Ese feminismo radical tampoco vino en solitario, sino que trajo consigo consignas como la redistribución de la riqueza y el igualitarismo. Yo quería un mundo mejor, pero todo a mi alrededor me olía a injusticia. Mientras estaba en la universidad, en cuanto terminaba mi último examen, en lugar de disfrutar de mis vacaciones de verano como hacían los demás, a mí me tocaba trabajar, bien de camarera, bien de azafata, o bien de vendedora. Este agravio me producía una gran insatisfacción porque creía que mi esfuerzo no estaba siendo valorado y que la sociedad debía recompensarme de algún modo. Tenía gran mérito lo que estaba haciendo. De este modo, me parecía bien que los más afortunados costeasen obligatoriamente las oportunidades de los más desfavorecidos porque era injusto que algunos tuviesen preocupaciones económicas y otros no. Resulta que yo, sin saberlo, era una abanderada de la más antisocial y perniciosa de todas las pasiones: la envidia, de la que el socialismo es su institucionalización.

Por suerte, poco a poco me di cuenta de que esas ideas que mi cabeza albergó durante tanto tiempo, lejos de empoderarme, me hacían sentir cada vez más diminuta. Me fui dando cuenta de que el papel de víctima perpetua se me estaba quedando pequeño y ya no me sentía cómoda interpretándolo. Si mis acciones siempre iban encaminadas a mejorar mi posición dentro de mis posibilidades, estaba claro que había un cierto desajuste entre lo que hacía y lo que pensaba. En efecto: luchaba por mis metas y mis objetivos, pero secundaba unas ideas que precisamente castigaban a aquellos que tienen ese afán por mejorar y prosperar.

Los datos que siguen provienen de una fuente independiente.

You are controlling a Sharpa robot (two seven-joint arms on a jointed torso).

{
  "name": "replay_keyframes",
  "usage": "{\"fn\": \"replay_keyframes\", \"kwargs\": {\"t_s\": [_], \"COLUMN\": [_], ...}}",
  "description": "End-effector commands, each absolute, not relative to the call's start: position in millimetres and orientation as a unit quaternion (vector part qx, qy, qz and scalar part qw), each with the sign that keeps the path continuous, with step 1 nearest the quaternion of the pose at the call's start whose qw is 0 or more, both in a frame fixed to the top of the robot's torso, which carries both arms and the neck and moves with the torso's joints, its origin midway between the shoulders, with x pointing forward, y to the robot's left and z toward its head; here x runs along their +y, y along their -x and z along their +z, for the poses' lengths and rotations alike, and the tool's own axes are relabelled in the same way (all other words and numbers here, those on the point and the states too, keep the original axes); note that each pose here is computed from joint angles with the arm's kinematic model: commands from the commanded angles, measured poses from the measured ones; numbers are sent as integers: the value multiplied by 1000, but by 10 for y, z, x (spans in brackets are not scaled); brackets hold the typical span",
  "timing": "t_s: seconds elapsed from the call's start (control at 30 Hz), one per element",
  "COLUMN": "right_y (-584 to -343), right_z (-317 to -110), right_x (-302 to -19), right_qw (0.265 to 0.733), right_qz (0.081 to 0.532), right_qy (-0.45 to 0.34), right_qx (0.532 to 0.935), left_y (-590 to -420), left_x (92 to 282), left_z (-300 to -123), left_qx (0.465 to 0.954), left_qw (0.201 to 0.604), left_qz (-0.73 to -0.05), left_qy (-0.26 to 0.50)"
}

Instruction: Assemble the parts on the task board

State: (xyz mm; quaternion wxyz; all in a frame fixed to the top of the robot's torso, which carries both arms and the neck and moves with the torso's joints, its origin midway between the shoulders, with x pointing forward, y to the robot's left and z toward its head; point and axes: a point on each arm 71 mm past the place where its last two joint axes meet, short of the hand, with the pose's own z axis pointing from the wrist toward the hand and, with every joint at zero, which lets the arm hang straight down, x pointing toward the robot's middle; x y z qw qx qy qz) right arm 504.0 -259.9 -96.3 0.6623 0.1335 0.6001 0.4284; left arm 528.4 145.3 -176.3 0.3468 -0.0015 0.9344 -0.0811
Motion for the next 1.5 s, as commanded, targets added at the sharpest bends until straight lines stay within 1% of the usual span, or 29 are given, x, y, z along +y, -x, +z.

No sabría definir con exactitud en qué momento mi mente hizo click, pero mentiría si dijese que el confinamiento no tuvo nada que ver. Básicamente, se podría decir que empecé viendo unos vídeos sobre cómo ahorrar y terminé, en apenas unos meses, subrayando Derecho, legislación y libertad, de Hayek.

En lo que respecta al feminismo, mi propia experiencia vital también me estaba demostrando que ni todas las mujeres somos iguales ni todas tenemos los mismos intereses, por lo tanto, es absurdo tratar de homogeneizarnos a todas bajo una categoría. Ahí es cuando fui consciente del problema que entraña la colectivización de las personas y, por ende, la anulación del individuo: ¿quién era yo para hablar en nombre de nadie? ¿Acaso me creía una especie de ser omnisciente que conocía las preferencias de todas y cada una de las mujeres?

Las preguntas se sucedían una tras otra y las respuestas también. Mi comprensión y mi forma de ver el mundo que me rodeaba habían dado un giro de 180 grados. Ahora estaba familiarizada con la libertad y la responsabilidad individuales, la igualdad ante la ley, el respeto a la propiedad privada, el sistema de libre mercado y la importancia del ahorro, dejando atrás la envidia y la mediocridad.

Por fin había encontrado lo que ni sabía que estaba buscando, porque como se suele decir: «Cuando dejes de buscar, aparecerá». Y apareció. ¡Libertad, qué bueno que viniste!